» **THE TASK**
Return all lines of the data in which the string "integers" occurs.

Stored data:
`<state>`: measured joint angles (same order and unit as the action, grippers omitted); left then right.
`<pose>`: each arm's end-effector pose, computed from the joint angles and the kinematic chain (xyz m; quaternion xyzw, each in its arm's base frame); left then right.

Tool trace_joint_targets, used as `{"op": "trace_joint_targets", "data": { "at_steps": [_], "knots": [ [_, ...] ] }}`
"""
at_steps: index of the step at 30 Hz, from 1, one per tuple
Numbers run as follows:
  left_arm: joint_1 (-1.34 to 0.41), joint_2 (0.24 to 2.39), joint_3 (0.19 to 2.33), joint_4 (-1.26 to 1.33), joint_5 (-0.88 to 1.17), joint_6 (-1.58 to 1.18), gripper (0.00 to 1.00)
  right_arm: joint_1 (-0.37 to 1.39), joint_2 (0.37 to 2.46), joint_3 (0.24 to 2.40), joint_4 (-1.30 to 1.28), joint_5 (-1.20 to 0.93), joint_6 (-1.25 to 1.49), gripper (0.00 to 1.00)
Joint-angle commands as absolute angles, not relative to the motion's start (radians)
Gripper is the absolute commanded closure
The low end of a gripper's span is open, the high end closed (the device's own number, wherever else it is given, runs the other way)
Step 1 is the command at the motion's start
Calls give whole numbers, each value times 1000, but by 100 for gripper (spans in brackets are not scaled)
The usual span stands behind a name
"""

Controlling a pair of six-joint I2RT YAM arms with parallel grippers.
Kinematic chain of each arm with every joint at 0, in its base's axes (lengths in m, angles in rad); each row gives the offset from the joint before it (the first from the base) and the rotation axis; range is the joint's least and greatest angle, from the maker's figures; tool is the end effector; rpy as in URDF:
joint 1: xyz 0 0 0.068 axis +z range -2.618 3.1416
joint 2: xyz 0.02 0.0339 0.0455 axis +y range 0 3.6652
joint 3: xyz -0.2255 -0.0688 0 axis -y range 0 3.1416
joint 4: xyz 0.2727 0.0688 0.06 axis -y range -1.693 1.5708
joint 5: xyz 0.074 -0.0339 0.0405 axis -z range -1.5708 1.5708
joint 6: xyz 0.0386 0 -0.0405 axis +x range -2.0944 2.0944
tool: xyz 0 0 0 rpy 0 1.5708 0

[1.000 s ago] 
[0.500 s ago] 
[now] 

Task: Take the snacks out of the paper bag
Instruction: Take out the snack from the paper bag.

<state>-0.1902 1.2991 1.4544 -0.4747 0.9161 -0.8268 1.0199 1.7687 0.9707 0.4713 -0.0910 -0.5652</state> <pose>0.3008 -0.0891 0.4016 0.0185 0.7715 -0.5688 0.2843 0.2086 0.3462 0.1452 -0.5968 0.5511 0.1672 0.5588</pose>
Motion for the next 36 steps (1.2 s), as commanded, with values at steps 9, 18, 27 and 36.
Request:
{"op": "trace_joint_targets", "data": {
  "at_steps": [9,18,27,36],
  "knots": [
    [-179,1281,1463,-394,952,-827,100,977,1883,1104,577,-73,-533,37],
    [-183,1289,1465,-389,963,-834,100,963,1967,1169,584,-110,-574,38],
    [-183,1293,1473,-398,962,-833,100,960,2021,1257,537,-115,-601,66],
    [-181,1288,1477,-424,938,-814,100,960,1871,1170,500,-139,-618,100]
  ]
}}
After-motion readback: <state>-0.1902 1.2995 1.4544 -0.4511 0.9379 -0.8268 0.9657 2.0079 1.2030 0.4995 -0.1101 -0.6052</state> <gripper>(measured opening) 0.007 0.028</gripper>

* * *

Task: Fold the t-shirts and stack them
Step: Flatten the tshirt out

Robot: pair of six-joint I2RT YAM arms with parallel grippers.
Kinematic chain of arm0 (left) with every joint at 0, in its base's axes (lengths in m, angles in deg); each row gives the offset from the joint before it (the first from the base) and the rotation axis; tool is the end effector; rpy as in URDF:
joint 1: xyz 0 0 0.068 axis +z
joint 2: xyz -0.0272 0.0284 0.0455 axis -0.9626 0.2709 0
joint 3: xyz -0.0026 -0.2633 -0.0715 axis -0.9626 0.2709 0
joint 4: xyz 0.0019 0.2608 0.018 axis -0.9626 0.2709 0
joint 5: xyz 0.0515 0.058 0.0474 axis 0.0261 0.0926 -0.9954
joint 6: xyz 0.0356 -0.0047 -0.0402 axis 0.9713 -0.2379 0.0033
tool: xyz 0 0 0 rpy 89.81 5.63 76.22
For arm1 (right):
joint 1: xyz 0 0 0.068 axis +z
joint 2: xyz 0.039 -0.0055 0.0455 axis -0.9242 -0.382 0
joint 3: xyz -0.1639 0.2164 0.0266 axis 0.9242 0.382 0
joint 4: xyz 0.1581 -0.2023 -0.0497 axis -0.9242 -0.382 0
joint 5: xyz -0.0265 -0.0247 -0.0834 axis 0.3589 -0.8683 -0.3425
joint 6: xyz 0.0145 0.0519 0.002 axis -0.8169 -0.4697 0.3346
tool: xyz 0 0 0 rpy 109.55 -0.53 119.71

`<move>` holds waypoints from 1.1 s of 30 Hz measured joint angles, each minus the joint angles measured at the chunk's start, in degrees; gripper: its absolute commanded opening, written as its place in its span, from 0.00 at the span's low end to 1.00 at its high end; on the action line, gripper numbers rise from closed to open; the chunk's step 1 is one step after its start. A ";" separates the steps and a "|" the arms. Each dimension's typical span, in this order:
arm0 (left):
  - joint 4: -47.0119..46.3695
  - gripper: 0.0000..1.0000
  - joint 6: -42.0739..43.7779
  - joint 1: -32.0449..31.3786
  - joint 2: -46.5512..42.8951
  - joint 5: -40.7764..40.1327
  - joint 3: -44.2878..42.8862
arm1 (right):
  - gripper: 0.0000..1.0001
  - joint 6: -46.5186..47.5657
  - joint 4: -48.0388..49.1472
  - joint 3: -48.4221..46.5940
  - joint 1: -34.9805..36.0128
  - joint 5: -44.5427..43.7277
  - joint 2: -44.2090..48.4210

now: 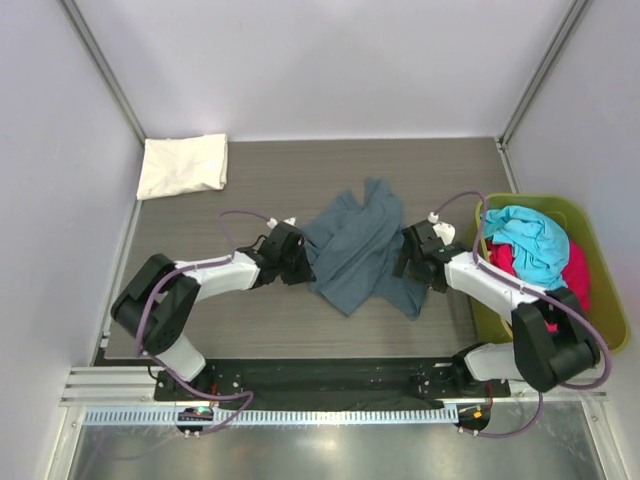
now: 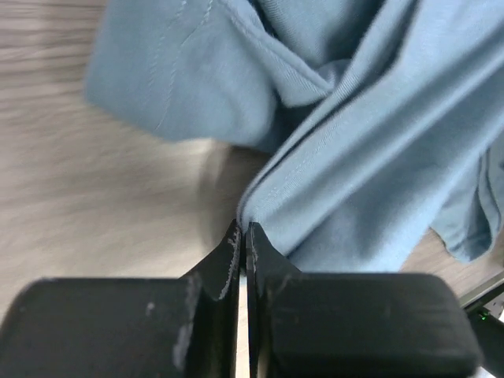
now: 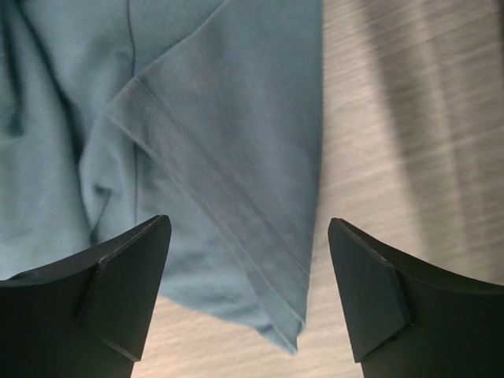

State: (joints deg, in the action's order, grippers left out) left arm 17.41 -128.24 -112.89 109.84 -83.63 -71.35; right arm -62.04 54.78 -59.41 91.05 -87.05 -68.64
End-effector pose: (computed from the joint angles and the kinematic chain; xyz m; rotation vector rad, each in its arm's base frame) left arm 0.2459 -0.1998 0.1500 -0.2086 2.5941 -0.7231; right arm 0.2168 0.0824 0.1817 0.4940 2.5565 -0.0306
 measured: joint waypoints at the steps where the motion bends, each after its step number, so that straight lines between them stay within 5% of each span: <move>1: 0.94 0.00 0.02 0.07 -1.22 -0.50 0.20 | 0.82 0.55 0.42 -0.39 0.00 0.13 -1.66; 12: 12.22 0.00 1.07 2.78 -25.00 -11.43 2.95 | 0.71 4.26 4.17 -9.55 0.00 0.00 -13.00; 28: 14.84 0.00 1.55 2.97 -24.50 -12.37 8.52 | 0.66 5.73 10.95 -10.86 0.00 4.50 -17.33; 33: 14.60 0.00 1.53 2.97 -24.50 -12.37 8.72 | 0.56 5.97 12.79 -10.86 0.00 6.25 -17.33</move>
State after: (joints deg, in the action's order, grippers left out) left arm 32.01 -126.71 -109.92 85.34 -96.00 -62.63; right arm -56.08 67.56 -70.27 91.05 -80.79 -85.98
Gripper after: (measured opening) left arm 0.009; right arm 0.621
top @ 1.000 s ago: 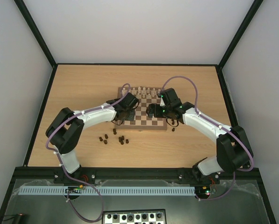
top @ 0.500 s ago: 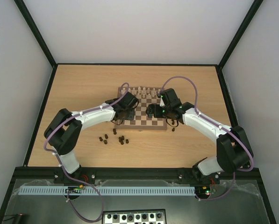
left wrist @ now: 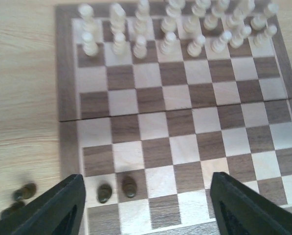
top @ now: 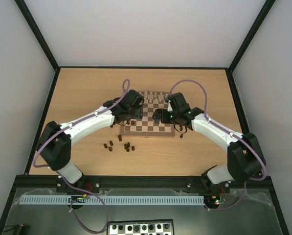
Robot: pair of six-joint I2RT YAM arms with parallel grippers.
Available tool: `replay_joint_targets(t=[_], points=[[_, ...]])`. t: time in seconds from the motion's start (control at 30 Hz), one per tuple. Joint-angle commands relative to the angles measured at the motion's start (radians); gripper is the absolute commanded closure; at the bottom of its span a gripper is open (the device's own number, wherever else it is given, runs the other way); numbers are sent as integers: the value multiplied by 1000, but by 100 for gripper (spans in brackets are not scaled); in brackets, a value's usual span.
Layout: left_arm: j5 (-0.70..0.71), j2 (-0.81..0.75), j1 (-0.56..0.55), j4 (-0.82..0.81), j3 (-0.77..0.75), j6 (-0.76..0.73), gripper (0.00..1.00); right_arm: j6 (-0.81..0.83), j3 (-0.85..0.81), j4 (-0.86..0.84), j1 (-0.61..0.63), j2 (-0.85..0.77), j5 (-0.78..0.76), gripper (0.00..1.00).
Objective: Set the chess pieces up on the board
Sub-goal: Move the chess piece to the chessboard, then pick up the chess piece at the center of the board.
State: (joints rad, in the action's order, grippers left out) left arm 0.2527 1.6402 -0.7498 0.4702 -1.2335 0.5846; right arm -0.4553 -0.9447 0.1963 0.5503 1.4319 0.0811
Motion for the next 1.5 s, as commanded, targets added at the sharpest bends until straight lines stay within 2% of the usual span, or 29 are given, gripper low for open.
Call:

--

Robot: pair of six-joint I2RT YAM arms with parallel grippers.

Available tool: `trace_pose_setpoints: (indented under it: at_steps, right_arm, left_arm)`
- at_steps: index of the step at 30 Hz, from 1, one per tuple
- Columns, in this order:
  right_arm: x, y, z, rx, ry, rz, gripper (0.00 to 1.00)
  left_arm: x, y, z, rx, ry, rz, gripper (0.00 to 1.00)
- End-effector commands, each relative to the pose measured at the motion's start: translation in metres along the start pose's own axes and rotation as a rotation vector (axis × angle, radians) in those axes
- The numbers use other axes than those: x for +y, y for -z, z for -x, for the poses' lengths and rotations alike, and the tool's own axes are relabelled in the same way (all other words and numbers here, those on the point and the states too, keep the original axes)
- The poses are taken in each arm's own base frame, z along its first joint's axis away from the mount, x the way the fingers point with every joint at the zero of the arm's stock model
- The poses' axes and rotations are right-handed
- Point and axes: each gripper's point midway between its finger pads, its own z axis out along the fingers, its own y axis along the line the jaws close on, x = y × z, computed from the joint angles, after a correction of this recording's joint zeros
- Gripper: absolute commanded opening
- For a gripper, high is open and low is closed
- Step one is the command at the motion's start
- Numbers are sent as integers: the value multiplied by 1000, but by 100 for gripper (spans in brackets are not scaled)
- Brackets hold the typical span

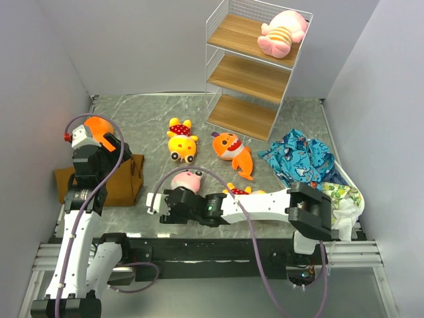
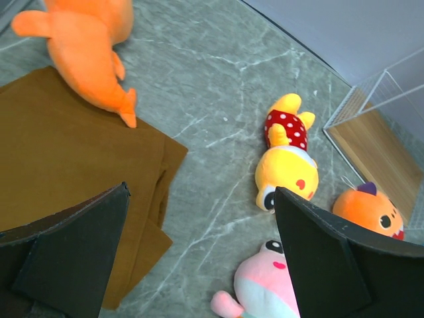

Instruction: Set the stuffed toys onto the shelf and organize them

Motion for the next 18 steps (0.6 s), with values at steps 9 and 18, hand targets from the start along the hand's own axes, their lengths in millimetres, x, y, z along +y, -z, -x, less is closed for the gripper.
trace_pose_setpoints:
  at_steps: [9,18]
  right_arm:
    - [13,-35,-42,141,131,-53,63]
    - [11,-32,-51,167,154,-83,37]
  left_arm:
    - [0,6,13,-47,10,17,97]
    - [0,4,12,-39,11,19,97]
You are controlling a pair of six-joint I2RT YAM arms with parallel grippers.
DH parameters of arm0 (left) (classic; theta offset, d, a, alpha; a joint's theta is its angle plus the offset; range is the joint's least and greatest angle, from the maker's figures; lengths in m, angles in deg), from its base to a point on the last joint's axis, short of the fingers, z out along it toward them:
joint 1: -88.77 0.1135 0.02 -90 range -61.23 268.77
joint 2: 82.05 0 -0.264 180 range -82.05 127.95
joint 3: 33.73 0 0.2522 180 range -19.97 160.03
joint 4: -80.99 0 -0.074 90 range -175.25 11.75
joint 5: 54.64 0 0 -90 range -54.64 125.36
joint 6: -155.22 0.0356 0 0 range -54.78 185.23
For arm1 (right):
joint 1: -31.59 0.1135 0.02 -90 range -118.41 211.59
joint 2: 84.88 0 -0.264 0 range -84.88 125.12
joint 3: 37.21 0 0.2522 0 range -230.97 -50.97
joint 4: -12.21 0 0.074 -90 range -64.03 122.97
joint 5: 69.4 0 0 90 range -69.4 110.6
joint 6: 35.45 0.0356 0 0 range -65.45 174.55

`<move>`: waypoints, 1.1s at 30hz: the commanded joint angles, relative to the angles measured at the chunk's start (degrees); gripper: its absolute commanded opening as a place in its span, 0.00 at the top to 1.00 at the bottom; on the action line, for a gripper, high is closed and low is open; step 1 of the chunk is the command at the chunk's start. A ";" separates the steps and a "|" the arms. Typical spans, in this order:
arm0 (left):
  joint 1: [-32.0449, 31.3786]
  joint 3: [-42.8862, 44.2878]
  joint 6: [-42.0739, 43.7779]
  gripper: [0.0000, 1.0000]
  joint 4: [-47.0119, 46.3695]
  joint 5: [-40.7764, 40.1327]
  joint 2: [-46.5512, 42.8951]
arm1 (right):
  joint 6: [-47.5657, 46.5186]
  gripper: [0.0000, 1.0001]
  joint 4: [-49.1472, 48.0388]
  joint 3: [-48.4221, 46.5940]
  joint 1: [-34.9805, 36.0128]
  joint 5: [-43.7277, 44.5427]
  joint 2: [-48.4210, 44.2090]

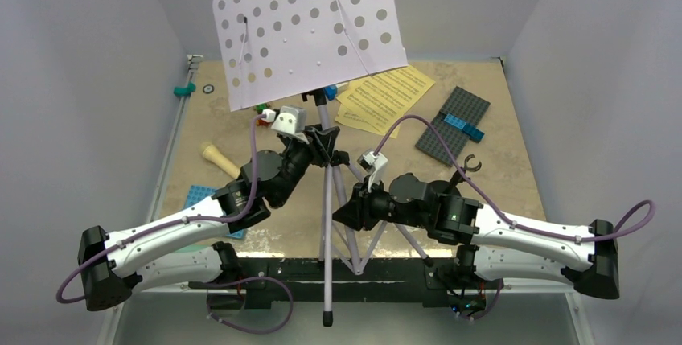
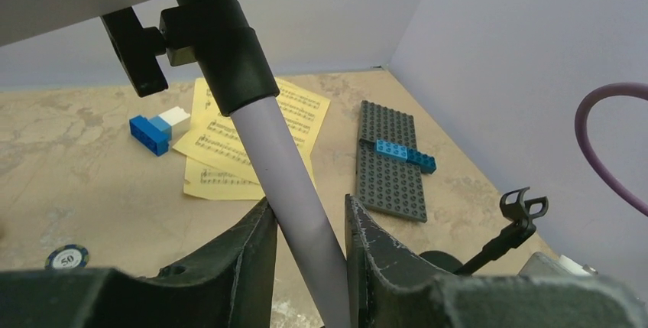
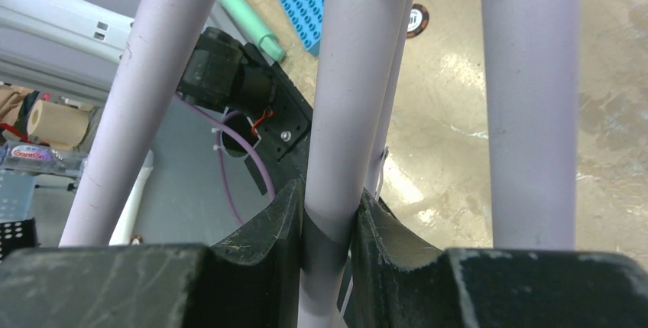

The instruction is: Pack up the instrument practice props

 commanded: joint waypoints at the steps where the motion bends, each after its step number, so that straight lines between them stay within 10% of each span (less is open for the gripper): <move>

» **ANSWER BELOW**
Available tool: `replay_joint_targets(t=[_], points=[[_, ...]])`. t: time in seconds from the motion's start (control at 30 Hz), one per tuple. Joint-angle commands relative to the angles measured at the motion's start (radians); gripper is the absolute commanded closure; at the bottom of its span a gripper is open (the device's own number, wherever else it is given, runs the other way); numbers are sent as integers: the value multiplied by 1000, but by 100 for gripper (spans in brackets are not scaled); in brackets, a value's usual span.
- Numbers are sent as integers: the value multiplied by 1000, but by 100 for gripper (spans in brackets are not scaled)

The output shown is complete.